The pictures are to be left out when the listing below is reproduced word for word.

== Data extract ==
----------------
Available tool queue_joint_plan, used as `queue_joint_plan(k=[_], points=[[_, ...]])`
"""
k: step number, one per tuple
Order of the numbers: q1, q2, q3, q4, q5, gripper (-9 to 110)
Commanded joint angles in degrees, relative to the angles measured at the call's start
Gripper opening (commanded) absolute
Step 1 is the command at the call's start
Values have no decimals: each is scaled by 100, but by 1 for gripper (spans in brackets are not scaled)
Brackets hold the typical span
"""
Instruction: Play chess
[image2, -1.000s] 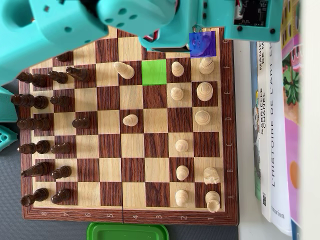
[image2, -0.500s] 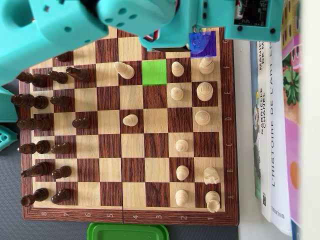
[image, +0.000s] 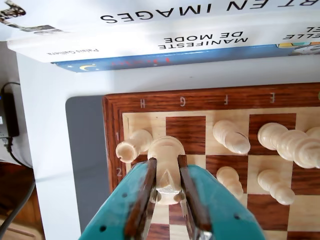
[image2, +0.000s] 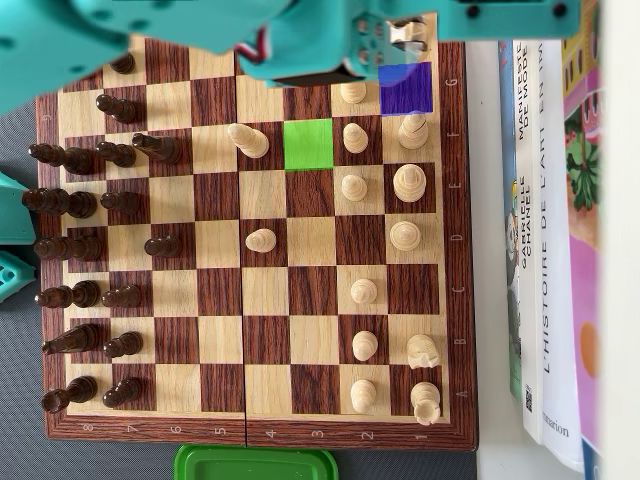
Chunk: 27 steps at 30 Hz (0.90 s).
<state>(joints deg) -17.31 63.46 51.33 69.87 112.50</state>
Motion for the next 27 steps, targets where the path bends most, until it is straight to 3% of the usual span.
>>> queue_joint_plan(k=[1, 16, 27], points=[[53, 791, 308, 35, -44, 5], [246, 2892, 2848, -26, -378, 5], [325, 3287, 4184, -712, -422, 5]])
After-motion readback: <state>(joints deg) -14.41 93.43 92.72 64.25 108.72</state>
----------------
== Output of the task ==
Available tool queue_joint_plan, used as `queue_joint_plan(k=[_], points=[[_, ...]])`
"""
k: step number, one per tuple
Order of the numbers: q1, q2, q3, q4, q5, gripper (-9 to 110)
Commanded joint angles in degrees, relative to the angles measured at the call's start
Gripper opening (commanded) absolute
Step 1 is the command at the call's start
Values have no decimals: each is scaled by 100, but by 1 for gripper (spans in brackets are not scaled)
Brackets hold the typical span
"""
Instruction: Play chess
[image2, -1.000s] 
[image2, -0.500s] 
[image, +0.000s] 
[image2, +0.000s] 
Chunk: 27 steps at 30 Hz (0.90 s).
<state>(joints deg) -17.31 63.46 51.33 69.87 112.50</state>
Motion for the next 27 steps, targets where the path bends most, until it is straight to 3% of the usual span.
>>> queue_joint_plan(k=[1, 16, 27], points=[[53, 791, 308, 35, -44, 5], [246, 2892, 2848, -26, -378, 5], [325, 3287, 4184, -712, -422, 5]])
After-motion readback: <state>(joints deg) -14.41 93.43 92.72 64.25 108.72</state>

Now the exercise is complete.